It was in the church, my aunty was giving her speech. I still

remember my mother’s face when she was making her eulogy, cold

as rock, shocked probably. I was looking at the stained glass windows

around me, not wanting to look at the dead body. When my aunty

was nearly finished, I knew because I had heard her practising, I

accidentally looked at the body. Her thin, grey hair was pulled back

and she wore a green, floral dress. I just realised I was staring at the

body, when a limp hand flopped onto Grandma’s chest. I blinked

hard then looked at my mum to see if she’d noticed. She was staring

straight ahead but she felt me look at her, pulled me closer and

whispered, ‘It’s okay, Mollie.’ I decided I was just imagining things,

so I ignored it.

At the burial, everyone was dressed in black, holding dark

umbrellas sheltering them from the harsh weather brought down

from the miserable, grey sky. I never knew my grandmother, but I

was there in black clothes like everyone else and the only thing I

understood was that my Gran, who I’d never met, had gone to

Heaven, where the angels lived.

A week later, we were cleaning out my grandmother’s house for

selling. The building was quite grand. Outside were small shrubs

amongst clumps of purple flowers.
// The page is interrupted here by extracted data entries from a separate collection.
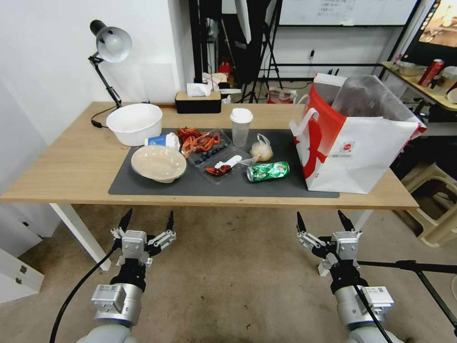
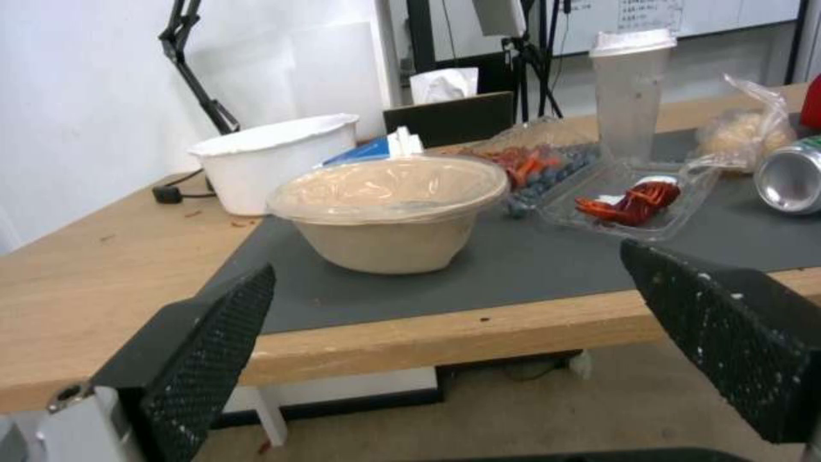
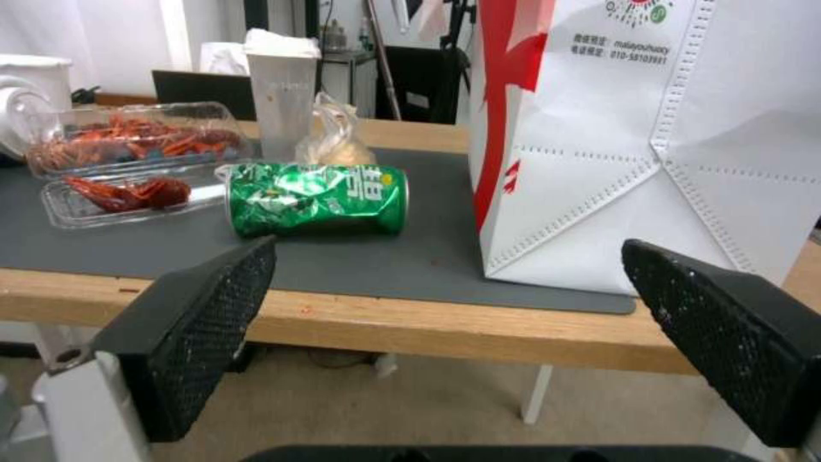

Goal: Pick up the trash from the table and place it into the takeout bag.

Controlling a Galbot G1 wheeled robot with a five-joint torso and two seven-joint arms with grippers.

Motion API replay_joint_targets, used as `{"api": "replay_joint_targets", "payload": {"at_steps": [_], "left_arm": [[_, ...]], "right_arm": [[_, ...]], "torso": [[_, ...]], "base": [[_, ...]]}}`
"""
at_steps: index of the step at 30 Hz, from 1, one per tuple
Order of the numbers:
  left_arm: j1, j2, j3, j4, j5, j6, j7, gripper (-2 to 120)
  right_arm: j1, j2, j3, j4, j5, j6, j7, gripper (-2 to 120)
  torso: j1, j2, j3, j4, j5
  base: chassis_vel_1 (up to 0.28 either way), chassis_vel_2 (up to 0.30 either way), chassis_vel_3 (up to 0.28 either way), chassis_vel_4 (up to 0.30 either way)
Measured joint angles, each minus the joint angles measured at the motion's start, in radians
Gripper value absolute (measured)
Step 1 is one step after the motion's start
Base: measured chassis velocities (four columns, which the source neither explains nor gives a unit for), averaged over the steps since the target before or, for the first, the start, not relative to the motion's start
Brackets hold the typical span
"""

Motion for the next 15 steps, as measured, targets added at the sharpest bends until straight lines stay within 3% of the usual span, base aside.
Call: {"api": "replay_joint_targets", "payload": {"at_steps": [11,13,15], "left_arm": [[-0.004,-0.001,-0.001,-0.002,-0.004,0.008,0.000,100],[-0.014,-0.003,-0.003,-0.010,-0.017,0.036,0.002,100],[-0.076,-0.021,-0.016,-0.057,-0.084,0.183,0.015,100]], "right_arm": [[0.005,0.000,0.002,0.002,0.005,-0.010,0.000,100],[0.019,0.003,0.014,0.009,0.021,-0.038,0.000,100],[0.097,0.015,0.079,0.053,0.108,-0.189,0.004,100]], "torso": [[0.000,0.000,0.000,0.0000,0.0000],[0.000,0.000,0.000,0.0000,0.0000],[0.000,0.000,0.000,0.0000,0.0001]], "base": [[0.000,0.000,0.000,0.000],[0.000,0.000,0.000,0.000],[0.000,0.000,0.000,0.000]]}}
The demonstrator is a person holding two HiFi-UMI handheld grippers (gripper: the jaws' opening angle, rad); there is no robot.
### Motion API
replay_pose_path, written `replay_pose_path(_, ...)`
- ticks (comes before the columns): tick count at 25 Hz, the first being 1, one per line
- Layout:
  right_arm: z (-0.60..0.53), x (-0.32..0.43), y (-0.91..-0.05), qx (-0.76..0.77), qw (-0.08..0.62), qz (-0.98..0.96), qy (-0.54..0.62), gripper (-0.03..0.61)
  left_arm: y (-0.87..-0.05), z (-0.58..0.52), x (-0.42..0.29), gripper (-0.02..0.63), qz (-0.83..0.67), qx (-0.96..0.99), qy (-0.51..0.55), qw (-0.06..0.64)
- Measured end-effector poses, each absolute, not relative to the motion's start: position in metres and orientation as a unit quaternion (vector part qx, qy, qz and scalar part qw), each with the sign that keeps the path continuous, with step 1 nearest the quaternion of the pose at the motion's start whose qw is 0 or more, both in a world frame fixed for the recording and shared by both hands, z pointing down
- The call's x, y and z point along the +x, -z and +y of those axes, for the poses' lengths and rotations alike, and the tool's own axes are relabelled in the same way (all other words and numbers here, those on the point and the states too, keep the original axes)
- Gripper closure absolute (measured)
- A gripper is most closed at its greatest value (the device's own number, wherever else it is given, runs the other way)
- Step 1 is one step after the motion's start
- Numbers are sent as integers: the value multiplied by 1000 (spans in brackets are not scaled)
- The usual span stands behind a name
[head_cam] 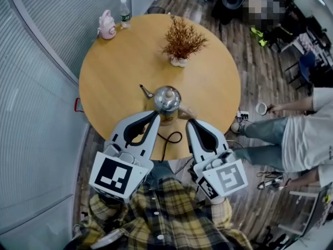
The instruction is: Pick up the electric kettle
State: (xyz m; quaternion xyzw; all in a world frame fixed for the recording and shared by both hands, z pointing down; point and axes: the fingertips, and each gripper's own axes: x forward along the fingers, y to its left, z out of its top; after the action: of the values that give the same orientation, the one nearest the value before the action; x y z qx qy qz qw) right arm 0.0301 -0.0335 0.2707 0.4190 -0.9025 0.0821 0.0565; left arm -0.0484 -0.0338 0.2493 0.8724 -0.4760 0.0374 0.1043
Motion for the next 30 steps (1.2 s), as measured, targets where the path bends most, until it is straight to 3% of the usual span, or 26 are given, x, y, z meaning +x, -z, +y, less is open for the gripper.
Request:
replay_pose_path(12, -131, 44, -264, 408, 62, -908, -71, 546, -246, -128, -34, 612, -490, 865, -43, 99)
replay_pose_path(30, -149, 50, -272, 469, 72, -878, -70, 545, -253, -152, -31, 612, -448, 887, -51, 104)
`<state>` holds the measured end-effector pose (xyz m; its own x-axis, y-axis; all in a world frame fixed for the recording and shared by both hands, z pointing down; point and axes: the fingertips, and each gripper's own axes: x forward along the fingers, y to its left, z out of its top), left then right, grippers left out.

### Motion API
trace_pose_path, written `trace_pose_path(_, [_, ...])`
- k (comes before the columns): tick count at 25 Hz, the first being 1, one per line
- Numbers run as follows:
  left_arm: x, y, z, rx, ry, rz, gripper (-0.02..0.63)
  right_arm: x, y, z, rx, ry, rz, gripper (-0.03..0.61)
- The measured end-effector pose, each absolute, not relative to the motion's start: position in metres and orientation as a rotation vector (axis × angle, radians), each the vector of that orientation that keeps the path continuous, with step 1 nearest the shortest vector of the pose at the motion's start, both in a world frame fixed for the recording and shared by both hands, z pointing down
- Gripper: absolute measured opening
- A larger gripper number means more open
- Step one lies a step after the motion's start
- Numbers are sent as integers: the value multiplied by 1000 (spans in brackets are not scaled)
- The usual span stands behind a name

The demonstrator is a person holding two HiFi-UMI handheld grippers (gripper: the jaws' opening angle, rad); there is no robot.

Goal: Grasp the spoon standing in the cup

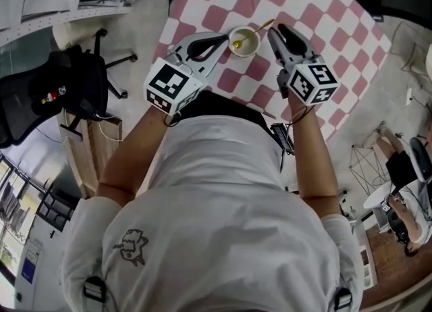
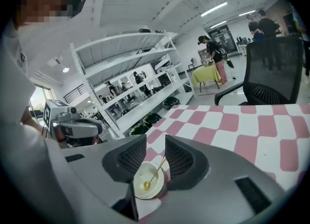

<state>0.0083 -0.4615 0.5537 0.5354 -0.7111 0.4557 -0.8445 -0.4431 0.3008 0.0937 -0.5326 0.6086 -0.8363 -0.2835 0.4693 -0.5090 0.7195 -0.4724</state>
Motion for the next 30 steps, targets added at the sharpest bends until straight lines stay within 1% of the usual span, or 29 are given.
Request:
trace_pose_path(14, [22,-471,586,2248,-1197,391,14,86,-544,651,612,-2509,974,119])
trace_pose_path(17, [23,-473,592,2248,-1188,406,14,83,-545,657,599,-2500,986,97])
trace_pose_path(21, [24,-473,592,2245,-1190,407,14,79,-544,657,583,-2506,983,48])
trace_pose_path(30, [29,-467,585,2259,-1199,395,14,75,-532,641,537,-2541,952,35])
We stepped inside and I noticed

the chandelier hanging from the high ceiling. The air seemed

unnaturally cold, as if a breeze was coming through the closed

windows. The building was quite elegant, and, like an old person,

gentle and homely except for the cold. I was looking around when

my mum told me to start clearing out the attic. I skipped up the

dusty, staircase and climbed the step-ladder to an attic.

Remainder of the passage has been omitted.